# Haunt Addiction/Work Balance or Something Like That



## Grimm Pickins (Nov 4, 2013)

Well, with Haunter's Hangout about to approach its season finale and the Convention season nearly over, it's easy to see that the season of foam, sweat and beers is upon us. When I started decorating heavily for Halloween I didn't know that it would end up becoming such a focus of my life - much to the possible chagrin of my friends and coworkers (my family are as bad as me, thankfully). 

Part of my transition into 'real' haunting was spurred by my job - working for a boarding school, I have the options of taking summers off - which, theoretically, makes a lot of room in the schedule for building. Unfortunately, much of my wage is going to go into funding real life repairs - porches, bathroom renovation... 

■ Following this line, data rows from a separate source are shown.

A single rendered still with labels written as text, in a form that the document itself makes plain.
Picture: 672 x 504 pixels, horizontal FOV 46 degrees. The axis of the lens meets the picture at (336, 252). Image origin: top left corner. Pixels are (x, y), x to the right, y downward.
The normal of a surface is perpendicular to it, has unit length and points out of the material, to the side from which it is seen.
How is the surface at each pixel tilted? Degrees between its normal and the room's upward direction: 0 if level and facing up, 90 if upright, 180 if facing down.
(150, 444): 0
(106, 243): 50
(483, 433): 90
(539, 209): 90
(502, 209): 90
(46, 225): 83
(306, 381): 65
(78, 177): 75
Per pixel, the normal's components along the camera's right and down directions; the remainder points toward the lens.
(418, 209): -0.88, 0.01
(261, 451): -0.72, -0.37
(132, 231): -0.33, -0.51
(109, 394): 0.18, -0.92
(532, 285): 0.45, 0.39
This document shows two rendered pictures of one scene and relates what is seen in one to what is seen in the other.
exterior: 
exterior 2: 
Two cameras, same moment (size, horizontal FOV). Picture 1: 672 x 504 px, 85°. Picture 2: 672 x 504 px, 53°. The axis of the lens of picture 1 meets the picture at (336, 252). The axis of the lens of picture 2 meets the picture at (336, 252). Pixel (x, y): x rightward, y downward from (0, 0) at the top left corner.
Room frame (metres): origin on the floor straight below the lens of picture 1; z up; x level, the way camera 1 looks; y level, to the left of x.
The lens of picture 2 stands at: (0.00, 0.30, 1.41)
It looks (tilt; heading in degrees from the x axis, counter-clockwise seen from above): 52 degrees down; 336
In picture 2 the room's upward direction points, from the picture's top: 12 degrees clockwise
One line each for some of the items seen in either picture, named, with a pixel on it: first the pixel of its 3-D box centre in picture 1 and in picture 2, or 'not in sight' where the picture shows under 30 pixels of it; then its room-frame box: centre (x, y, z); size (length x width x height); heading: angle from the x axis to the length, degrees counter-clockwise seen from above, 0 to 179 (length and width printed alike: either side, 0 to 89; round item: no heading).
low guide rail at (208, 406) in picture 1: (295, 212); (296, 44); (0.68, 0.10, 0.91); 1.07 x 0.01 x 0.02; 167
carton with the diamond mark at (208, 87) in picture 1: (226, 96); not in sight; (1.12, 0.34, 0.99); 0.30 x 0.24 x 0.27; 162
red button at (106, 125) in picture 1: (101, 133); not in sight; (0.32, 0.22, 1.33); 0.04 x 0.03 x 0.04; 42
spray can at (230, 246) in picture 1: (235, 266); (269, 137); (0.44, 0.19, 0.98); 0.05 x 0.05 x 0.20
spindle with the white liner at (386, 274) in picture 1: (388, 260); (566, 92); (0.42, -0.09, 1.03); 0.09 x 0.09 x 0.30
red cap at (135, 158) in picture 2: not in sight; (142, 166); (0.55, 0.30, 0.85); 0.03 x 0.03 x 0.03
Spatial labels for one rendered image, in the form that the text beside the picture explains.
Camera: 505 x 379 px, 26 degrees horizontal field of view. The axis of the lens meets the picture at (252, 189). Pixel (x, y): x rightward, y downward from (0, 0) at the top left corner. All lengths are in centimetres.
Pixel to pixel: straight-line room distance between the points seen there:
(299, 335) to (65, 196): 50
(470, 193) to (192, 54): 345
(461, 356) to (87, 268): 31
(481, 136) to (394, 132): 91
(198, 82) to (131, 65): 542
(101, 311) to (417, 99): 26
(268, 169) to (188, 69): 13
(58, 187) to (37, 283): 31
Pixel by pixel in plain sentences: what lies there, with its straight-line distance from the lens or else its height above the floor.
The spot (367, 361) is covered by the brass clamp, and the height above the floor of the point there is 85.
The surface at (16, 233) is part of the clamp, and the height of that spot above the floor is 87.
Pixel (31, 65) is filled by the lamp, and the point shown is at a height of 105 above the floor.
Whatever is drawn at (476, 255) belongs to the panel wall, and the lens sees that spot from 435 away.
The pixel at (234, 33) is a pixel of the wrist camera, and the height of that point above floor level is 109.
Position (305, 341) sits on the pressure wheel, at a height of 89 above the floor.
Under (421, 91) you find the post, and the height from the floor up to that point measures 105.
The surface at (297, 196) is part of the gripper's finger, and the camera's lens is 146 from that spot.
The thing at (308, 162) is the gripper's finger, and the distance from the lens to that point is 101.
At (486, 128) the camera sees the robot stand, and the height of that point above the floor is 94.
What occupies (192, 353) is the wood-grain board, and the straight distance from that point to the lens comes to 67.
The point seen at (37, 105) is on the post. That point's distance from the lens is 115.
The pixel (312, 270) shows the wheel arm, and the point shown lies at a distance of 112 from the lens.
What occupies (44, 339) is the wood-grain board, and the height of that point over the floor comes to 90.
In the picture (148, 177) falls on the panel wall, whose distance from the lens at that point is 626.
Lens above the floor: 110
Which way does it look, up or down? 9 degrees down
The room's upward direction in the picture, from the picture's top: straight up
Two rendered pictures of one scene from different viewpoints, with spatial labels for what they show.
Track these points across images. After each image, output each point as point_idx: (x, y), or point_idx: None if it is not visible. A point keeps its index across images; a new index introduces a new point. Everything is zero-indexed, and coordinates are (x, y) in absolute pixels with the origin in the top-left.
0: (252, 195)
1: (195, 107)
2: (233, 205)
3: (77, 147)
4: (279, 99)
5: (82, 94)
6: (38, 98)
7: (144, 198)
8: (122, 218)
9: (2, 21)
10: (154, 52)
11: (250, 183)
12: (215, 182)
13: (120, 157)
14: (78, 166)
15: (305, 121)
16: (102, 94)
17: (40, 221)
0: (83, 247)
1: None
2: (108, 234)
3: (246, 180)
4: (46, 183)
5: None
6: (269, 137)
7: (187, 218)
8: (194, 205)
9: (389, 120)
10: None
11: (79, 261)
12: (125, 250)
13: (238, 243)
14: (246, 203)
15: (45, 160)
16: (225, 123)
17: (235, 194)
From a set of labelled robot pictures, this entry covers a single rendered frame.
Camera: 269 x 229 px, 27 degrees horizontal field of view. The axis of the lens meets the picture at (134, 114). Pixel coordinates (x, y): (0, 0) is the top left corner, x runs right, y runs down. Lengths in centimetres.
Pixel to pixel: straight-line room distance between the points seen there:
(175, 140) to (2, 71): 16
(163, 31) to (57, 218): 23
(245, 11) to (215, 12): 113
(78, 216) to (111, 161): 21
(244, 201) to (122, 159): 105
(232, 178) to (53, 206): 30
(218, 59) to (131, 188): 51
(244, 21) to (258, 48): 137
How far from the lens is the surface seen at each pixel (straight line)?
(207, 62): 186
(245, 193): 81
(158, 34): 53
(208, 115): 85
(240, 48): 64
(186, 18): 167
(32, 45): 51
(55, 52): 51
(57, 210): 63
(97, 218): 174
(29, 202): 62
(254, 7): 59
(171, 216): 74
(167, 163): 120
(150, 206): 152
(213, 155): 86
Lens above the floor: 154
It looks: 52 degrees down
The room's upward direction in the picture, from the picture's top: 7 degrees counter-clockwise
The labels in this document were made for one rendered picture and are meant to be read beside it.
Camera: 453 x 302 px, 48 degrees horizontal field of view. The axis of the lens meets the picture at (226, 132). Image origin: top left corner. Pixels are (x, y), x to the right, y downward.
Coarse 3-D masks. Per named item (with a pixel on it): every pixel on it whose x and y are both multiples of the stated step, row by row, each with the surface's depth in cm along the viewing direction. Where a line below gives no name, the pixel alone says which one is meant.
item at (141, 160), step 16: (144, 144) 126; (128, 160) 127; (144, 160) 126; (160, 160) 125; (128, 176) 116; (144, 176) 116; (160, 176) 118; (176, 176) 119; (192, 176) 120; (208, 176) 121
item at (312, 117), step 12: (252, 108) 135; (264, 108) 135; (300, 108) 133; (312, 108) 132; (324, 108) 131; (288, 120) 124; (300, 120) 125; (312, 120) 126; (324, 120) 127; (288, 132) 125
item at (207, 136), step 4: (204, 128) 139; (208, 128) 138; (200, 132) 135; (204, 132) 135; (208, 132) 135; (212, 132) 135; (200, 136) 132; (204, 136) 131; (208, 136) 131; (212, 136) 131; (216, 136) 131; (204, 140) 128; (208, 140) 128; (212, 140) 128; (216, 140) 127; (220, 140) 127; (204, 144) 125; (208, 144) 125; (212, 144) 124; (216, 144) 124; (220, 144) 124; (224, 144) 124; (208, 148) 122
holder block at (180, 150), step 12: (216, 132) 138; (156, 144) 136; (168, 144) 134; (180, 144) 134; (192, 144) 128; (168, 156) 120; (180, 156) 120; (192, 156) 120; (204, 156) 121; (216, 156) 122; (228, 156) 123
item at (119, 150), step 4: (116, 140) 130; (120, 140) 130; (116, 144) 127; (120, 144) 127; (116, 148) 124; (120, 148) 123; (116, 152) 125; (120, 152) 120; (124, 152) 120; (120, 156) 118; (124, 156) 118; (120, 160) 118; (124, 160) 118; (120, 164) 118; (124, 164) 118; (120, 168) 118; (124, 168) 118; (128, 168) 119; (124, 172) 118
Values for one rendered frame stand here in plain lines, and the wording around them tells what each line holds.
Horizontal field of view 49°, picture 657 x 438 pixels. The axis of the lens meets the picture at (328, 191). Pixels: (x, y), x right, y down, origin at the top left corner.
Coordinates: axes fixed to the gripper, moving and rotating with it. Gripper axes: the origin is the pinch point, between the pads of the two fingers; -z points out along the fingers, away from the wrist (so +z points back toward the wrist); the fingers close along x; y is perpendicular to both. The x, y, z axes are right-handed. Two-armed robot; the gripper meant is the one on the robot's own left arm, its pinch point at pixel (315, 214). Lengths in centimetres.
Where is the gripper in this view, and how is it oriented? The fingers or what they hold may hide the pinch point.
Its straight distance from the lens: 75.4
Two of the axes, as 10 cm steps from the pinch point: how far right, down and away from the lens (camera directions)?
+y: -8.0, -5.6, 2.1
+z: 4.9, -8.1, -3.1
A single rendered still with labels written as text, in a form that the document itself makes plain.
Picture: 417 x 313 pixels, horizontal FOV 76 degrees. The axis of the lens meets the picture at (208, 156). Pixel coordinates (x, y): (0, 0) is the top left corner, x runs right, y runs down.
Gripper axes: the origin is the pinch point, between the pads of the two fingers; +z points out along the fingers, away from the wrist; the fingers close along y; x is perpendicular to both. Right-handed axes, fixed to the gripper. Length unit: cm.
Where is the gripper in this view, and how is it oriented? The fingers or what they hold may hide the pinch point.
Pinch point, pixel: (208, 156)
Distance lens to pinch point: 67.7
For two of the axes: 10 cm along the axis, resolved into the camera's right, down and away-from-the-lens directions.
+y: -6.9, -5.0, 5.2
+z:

I made a joking deal with Mrs. Pickins that if I took summer employment this year that it would be to fund Halloween... much to my 'dismay', I got a little more employment than I wanted working for a chamber music camp until August. The pay is on scale with my school year job, without all the nasty deductions of regular employment. 

So now I have the funds to do this right (foam walls aren't the cheapest thing to make after all), and assist in the repairs, but time has become much more scarce. 

How does everyone balance off work and building, especially at the walkthrough level? I'm amazed at what weekend warriors can accomplish but I'm a bit nervous right now... I feel like I either have adequate funds or ample time, but never both of them at the same moment. 

Weird question, I suppose, but I'm curious (and probably need a little reassurance that I can do this...)

Grimm


----------



## Troll Wizard (May 3, 2012)

_*You're not alone in this battle of time vs money. Lots of people here burn the midnight oil, especially as we get closer to Halloween. It's great that your family has the same dedication to haunt night as you do. It does make it easier as time goes on! It can be hard though to balance work, family and decor building for any holiday. But it get's even harder as we get into the fall season.

I guess the thing is that you just need to sit down and make time. Even if it's just an hour a night, saving one or two days for recovery for yourself. It's great if you can get the rest of your family involved in building or repairing what you need for this years haunt.

Life unfortunately does get into the way of things from time to time. And those type of life challenges have to be dealt with first. If your family is as involved or excited about Halloween as you say they are, then hopefully they are more understanding about time you spend for Halloween repairs and the like.

Maybe invite some friends over during a weekend and have a building party and buy them food and such. Of course you want to get people who love and enjoy Halloween like you do cause otherwise it might get a little boring for them and then you've accomplished nothing except wasted time.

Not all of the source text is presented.